*DATA EXTRACTS*
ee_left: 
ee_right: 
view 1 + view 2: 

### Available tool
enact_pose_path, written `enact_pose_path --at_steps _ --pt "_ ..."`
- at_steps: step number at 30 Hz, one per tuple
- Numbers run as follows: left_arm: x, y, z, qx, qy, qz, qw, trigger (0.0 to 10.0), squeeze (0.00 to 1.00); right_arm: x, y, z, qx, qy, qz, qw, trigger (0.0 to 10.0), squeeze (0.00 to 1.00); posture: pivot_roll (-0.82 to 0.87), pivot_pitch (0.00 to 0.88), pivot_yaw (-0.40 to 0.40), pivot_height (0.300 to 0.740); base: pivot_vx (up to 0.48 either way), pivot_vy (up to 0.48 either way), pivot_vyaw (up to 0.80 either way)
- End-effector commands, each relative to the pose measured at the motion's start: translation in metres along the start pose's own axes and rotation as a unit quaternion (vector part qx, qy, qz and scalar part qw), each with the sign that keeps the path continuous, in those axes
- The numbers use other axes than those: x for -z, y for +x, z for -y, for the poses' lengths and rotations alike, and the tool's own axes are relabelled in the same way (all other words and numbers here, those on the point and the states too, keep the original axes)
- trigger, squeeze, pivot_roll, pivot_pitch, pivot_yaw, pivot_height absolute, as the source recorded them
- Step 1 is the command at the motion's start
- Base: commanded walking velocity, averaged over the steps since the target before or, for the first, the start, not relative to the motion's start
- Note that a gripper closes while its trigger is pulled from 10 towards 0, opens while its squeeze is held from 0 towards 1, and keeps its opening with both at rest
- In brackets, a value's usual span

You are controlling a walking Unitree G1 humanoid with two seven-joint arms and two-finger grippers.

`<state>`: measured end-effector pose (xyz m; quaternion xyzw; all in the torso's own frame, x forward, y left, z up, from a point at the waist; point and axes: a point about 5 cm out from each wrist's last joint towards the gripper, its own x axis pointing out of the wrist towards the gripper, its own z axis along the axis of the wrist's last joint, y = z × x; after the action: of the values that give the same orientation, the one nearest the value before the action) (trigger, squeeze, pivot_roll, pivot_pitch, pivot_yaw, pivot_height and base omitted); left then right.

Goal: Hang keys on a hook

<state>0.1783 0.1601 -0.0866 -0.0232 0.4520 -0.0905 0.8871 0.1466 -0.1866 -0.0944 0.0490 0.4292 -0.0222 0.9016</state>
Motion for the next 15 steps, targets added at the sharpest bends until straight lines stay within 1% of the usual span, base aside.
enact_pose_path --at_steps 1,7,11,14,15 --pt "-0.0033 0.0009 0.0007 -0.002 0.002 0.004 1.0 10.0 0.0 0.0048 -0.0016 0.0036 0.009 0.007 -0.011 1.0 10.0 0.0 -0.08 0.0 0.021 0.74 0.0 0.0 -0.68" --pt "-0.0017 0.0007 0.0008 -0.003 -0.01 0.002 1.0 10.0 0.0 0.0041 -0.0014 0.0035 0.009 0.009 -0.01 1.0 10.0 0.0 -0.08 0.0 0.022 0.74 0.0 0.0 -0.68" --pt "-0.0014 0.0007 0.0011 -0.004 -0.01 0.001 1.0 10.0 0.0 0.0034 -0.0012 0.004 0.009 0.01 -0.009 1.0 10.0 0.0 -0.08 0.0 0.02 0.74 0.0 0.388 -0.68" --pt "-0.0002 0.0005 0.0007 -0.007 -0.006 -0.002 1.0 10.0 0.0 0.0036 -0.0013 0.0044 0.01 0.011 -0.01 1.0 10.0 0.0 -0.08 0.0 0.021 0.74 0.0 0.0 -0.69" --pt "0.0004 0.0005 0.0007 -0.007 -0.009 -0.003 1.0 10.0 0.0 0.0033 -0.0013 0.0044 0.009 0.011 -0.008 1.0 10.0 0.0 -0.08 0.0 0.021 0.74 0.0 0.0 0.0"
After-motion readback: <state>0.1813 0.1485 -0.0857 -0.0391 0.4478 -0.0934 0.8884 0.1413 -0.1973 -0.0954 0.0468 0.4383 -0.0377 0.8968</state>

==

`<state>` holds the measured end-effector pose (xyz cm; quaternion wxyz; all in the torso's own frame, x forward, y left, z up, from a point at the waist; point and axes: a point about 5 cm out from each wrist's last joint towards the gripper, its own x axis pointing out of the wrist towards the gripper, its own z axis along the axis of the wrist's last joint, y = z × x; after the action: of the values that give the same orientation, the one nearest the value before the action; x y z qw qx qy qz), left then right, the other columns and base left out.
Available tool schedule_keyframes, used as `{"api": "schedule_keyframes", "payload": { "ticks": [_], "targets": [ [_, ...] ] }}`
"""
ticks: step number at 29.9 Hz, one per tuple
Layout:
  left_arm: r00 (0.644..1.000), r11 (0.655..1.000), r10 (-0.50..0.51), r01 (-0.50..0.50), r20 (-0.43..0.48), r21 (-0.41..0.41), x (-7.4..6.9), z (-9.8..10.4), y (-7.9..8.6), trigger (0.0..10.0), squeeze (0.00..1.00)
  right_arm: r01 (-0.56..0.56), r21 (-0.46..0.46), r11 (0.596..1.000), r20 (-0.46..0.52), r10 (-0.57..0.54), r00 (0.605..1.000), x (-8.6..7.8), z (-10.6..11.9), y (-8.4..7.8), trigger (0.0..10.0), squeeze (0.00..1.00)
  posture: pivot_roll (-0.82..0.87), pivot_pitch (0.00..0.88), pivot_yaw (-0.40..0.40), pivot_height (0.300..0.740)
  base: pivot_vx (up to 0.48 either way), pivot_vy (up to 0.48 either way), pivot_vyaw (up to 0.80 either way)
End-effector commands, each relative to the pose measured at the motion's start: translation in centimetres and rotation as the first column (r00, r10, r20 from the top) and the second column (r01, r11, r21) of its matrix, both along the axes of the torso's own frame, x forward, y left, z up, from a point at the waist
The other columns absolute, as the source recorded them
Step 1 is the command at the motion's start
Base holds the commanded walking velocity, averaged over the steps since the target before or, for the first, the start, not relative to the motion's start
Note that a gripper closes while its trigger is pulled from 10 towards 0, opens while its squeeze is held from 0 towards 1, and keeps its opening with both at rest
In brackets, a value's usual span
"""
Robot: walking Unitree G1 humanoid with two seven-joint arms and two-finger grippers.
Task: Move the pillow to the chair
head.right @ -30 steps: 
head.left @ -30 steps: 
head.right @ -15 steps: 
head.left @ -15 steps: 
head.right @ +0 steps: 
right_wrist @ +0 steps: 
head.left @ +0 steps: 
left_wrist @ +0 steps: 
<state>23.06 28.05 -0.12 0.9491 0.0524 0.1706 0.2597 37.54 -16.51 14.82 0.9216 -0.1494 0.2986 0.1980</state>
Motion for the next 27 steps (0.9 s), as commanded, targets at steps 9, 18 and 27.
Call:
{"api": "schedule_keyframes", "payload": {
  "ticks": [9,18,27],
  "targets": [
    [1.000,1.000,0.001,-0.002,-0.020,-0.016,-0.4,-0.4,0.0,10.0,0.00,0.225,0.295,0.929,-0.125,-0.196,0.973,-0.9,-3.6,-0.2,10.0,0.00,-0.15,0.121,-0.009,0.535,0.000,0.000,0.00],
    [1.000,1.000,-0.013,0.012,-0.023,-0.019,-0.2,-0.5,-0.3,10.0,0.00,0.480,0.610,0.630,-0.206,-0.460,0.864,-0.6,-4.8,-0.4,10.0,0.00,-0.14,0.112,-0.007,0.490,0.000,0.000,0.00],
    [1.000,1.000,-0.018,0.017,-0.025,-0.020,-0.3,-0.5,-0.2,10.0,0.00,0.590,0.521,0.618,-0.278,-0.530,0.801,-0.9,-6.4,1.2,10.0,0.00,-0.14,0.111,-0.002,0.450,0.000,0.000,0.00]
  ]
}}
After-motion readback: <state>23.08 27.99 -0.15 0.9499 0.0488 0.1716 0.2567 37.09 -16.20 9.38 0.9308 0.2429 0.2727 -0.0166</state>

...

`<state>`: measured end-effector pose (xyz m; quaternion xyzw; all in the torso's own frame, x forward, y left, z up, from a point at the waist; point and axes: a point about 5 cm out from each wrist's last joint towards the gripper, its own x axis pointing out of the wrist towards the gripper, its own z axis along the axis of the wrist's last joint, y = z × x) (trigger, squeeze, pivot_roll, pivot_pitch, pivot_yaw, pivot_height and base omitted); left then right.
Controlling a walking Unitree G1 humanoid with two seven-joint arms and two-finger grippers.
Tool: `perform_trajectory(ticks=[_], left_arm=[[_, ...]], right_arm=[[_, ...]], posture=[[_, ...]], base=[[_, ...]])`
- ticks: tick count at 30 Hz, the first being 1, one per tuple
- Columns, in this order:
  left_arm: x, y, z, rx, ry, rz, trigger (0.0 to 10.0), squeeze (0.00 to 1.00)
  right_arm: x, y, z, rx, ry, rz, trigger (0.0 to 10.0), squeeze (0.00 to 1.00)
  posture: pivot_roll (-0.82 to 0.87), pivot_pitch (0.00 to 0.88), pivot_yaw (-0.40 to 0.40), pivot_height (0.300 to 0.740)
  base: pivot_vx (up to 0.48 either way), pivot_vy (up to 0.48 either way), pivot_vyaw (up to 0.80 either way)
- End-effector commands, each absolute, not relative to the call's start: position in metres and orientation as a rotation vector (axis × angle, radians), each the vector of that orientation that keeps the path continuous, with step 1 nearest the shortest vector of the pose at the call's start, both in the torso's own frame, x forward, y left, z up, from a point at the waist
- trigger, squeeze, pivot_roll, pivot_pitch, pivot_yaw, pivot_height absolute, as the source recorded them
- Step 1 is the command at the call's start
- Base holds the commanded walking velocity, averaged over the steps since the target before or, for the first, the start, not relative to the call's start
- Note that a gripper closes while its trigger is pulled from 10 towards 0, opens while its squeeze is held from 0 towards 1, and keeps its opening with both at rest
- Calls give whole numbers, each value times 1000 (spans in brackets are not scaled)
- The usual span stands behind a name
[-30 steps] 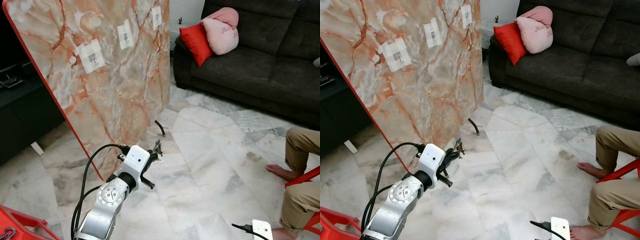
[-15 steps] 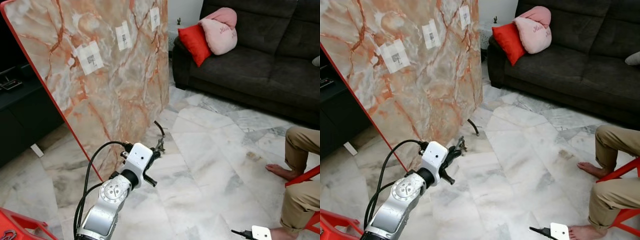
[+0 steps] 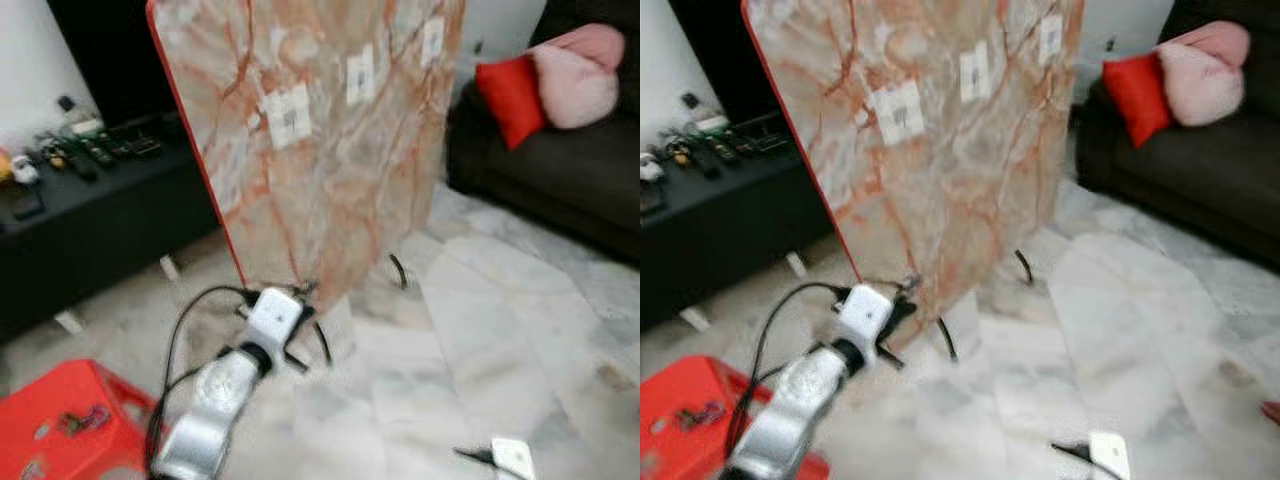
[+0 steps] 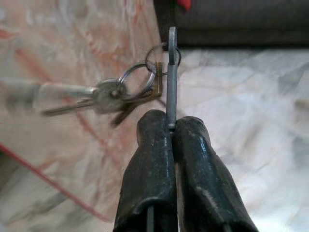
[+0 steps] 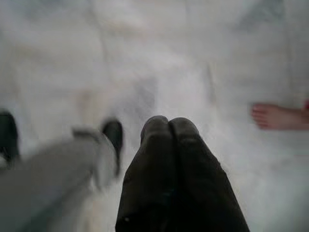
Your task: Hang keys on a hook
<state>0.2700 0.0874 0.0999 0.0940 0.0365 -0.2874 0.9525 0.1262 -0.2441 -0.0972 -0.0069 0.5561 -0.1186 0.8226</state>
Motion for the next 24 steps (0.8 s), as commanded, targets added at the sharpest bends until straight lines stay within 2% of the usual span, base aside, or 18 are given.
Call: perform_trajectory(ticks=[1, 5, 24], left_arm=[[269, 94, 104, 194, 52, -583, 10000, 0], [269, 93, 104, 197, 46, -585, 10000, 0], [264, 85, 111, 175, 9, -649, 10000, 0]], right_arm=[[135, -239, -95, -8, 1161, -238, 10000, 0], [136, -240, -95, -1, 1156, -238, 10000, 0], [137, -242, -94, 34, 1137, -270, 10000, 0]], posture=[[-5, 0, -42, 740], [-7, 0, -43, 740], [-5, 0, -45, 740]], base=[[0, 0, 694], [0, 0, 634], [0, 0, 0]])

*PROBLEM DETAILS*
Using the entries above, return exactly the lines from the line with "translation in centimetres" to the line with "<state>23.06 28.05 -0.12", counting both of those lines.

*EXERCISE SOLUTION*
End-effector commands, each relative to the pose measured at the motion's start: translation in centimetres and rotation as the first column (r00, r10, r20 from the top) and the second column (r01, r11, r21) of its matrix, both along the axes of the torso's own frame, x forward, y left, z up, from a point at the waist
The other columns absolute, as the source recorded them
Step 1 is the command at the motion's start
Base holds the commanded walking velocity, averaged over the steps since the target before or, for the first, the start, not relative to the motion's start
Note that a gripper closes while its trigger is pulled from 10 towards 0, opens while its squeeze is held from 0 towards 1, and keeps its opening with both at rest
In brackets, a value's usual span
"""
Robot: walking Unitree G1 humanoid with two seven-joint arms and two-finger grippers.
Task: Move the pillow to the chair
head.right @ -30 steps: 
head.left @ -30 steps: 
head.right @ -15 steps: 
head.left @ -15 steps: 
head.right @ +0 steps: 
right_wrist @ +0 steps: 
head.left @ +0 steps: 
left_wrist @ +0 steps: 
<state>23.06 28.05 -0.12 0.9491 0.0524 0.1706 0.2597 37.54 -16.51 14.82 0.9216 -0.1494 0.2986 0.1980</state>

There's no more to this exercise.